• [Required work]: Retype exactly the lines of the material below, from the one containing "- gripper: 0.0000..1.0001" through the last, with both ends kept.

• [Dataset extract]:
__________________________________________________
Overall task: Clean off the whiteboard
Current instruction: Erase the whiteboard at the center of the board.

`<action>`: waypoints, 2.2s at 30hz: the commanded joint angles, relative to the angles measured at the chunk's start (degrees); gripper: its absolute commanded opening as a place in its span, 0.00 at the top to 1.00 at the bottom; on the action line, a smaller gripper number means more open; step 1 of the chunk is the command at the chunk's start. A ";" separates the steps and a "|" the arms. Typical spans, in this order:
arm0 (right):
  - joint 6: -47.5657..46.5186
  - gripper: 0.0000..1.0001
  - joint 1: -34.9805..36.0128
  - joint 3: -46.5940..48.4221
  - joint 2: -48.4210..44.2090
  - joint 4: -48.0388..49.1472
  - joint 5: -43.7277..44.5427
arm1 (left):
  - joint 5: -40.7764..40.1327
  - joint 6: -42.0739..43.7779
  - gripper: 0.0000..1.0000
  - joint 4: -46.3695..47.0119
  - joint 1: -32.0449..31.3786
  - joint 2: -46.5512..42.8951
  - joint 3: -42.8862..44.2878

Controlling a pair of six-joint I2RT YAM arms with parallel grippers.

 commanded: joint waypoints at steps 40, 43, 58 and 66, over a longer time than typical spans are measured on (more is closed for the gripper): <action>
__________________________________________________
• [Answer for this exercise]:
  - gripper: 0.0000..1.0001
  - joint 1: -34.9805..36.0128
  - joint 3: -46.5940..48.4221
  - joint 2: -48.4210..44.2090
  - joint 4: -48.0388..49.1472
  - joint 5: -43.7277..44.5427
arm1 (left):
  - joint 5: -40.7764..40.1327
  - joint 6: -42.0739..43.7779
  - gripper: 0.0000..1.0000
  - joint 4: -46.3695..47.0119
  - joint 1: -32.0449..31.3786
  - joint 2: -46.5512..42.8951
  - joint 3: -42.8862..44.2878

Controlling a pair of six-joint I2RT YAM arms with parallel grippers.

 commanded: joint waypoints at steps 40, 43, 58 and 66, over a longer time than typical spans are measured on (more is closed for the gripper): <action>

The answer given above is the complete response.